Recorded data:
---

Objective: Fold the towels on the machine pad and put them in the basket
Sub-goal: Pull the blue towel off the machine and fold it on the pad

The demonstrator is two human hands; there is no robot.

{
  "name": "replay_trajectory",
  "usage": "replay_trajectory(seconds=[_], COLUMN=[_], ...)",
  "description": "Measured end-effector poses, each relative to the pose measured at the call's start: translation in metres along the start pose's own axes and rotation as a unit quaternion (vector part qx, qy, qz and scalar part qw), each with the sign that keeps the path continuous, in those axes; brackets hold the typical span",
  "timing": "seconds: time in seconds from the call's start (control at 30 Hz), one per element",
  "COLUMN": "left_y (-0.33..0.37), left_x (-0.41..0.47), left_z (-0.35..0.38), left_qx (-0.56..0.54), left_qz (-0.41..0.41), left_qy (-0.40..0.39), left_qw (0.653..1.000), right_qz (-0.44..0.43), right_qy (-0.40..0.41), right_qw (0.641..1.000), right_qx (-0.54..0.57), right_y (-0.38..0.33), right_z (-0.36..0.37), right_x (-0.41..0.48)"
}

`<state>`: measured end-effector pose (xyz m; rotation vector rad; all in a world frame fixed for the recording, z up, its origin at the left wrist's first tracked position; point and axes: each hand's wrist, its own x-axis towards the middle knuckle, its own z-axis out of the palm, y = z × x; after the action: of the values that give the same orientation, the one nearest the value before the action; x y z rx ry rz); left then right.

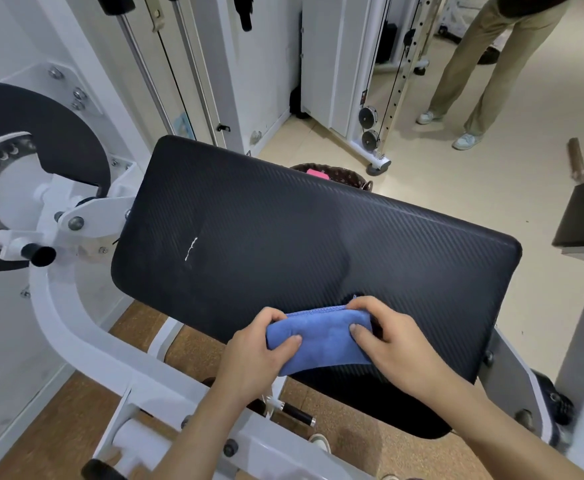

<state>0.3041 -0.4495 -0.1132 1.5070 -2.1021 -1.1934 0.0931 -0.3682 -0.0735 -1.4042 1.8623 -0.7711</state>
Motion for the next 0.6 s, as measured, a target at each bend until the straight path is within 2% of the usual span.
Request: replay_trajectory(seconds=[0.07,0.13,0.2,0.27,0.33,0.37,0.5,0.53,0.6], left_y=[0.000,0.002,0.008,0.012,0.015,0.015,0.006,0.007,0.006], left_x=[0.003,0.007,0.008,0.006,-0.003,-0.007,-0.013,-0.015,-0.021], left_z=[0.005,0.007,0.008,0.010,0.017,0.020,0.027,0.026,0.027], left_qx=[0.008,0.006,0.010,0.046,0.123,0.151,0.229,0.240,0.240], left_qz=[-0.019,-0.037,-0.054,-0.052,0.016,0.059,0.227,0.280,0.376], left_qy=[0.027,0.047,0.056,0.066,0.129,0.165,0.312,0.318,0.276], left_qw=[0.999,0.998,0.997,0.995,0.984,0.973,0.894,0.874,0.852], right_qz=[-0.022,-0.058,-0.136,-0.236,-0.296,-0.300,-0.270,-0.263,-0.254], right_qy=[0.045,0.104,0.166,0.173,0.129,0.102,0.036,0.026,0.010], right_qw=[0.998,0.984,0.942,0.885,0.845,0.835,0.827,0.823,0.815], right_qx=[-0.040,-0.132,-0.259,-0.361,-0.426,-0.451,-0.492,-0.503,-0.521], right_y=[-0.003,-0.005,-0.003,0.000,0.001,0.002,-0.005,-0.005,-0.004], right_z=[0.006,0.010,0.012,0.013,0.013,0.013,0.010,0.008,0.005], right_x=[-0.003,-0.004,-0.002,0.000,0.000,0.000,-0.005,-0.006,-0.007])
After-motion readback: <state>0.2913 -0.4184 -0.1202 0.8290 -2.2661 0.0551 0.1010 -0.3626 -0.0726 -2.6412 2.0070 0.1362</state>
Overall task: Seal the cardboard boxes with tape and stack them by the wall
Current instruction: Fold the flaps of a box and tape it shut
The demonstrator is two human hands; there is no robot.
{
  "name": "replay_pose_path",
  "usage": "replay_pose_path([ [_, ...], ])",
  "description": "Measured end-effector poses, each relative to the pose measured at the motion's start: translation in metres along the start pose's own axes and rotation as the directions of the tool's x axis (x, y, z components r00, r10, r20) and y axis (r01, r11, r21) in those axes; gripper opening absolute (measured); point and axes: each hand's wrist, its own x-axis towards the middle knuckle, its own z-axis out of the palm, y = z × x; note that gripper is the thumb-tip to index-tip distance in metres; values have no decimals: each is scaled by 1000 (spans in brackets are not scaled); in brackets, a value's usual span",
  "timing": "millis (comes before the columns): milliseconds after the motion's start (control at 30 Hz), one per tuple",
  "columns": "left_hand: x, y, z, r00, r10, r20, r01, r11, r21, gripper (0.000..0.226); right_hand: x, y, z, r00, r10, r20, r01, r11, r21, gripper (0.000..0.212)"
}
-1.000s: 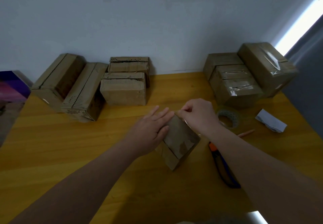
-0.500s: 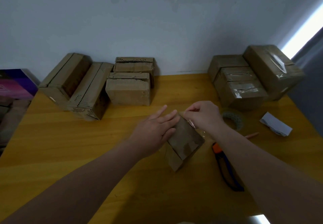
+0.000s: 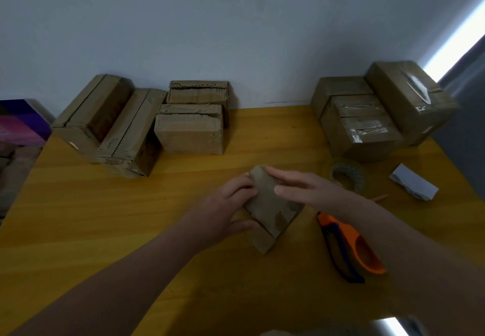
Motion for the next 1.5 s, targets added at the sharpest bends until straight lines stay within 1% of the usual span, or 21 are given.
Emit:
replay_pose_path([
  [100,1,-3,-4,1000,-22,-5,22,996,-82,58,2,5,6,997,-12,70,28,974,-224,101],
  [167,1,-5,-6,1000,-8,-7,8,995,-98,57,7,4,9,997,-30,70,56,912,-405,113],
  [267,1,-9,-7,1000,-13,2,13,993,-117,59,14,0,14,990,-102,97,140,790,-597,115],
  [367,3,-12,-9,1000,-23,-18,21,991,-129,56,17,-2,12,986,-130,108,168,681,-713,113],
  [467,6,-13,-11,1000,-22,-9,21,989,-144,53,16,-3,11,978,-170,122,199,564,-802,115],
  [600,7,-11,-10,999,-34,-1,33,990,-139,53,17,0,11,972,-193,130,213,509,-834,115],
  [800,6,-7,-12,1000,-20,-11,19,991,-132,53,14,4,13,968,-219,124,220,496,-840,111],
  [933,5,-5,-10,999,-19,-32,14,991,-136,55,7,6,14,966,-231,114,220,514,-829,107],
  [1200,1,-4,-8,998,-38,-48,35,998,-56,61,-5,13,17,965,-255,63,197,542,-817,103],
  [1367,-1,-1,-7,998,-48,-49,47,999,-21,60,-22,25,19,963,-267,30,179,554,-813,103],
  [1500,-3,3,-8,998,-48,-33,49,999,16,59,-33,33,22,963,-268,-28,129,552,-824,101],
])
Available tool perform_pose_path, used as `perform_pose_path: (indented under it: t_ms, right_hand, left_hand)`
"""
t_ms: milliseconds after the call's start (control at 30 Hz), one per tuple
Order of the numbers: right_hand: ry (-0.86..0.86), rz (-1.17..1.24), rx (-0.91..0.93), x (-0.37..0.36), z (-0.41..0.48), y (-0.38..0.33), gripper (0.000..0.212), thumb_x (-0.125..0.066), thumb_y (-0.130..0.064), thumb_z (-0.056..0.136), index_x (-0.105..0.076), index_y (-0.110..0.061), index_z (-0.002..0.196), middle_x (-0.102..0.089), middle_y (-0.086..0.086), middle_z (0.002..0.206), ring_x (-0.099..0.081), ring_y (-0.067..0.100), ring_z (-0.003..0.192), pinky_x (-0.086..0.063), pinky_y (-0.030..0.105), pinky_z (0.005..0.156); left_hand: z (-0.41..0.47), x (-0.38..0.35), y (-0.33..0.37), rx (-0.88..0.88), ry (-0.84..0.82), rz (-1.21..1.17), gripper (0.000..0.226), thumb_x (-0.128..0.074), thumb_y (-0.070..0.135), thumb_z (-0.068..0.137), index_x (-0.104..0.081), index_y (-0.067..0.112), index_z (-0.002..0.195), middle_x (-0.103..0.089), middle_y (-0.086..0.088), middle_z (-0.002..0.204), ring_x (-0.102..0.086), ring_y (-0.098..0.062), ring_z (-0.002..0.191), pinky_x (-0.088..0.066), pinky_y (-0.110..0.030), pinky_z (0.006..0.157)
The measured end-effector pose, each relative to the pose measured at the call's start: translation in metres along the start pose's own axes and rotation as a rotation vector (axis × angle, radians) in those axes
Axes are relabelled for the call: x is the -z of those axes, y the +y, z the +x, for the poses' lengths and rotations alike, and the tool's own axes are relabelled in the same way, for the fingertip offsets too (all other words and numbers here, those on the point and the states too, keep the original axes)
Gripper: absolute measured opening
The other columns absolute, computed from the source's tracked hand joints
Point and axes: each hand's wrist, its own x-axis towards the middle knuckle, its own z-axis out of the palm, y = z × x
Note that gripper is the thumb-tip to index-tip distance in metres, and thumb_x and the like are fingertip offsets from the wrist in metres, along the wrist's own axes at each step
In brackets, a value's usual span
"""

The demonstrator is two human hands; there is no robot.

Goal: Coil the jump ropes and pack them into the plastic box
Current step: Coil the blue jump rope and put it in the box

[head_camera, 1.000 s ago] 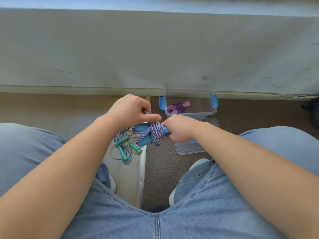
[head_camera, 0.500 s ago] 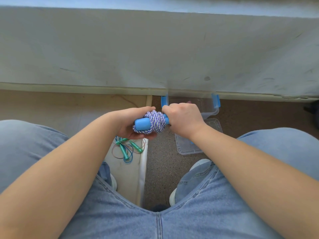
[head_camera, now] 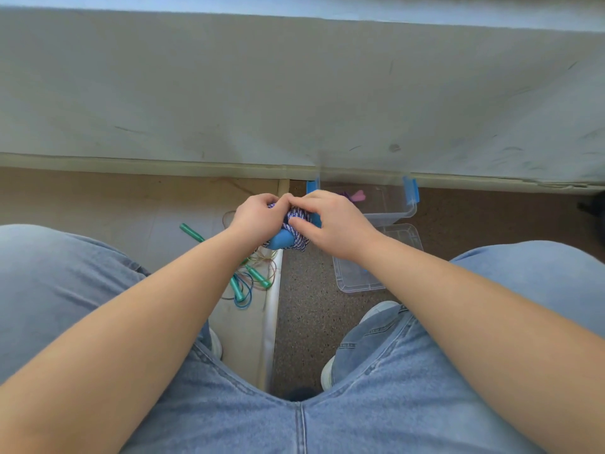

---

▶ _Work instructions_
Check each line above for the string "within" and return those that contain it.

▶ _Problem solution_
Motion for the next 0.6 s, as measured, a target at each bend until the straight path is within 2% of the usual span.
Motion for the next 1.5 s, targets added at the sharpest bends until straight lines stay within 1% of the usual span, or 21 are given.

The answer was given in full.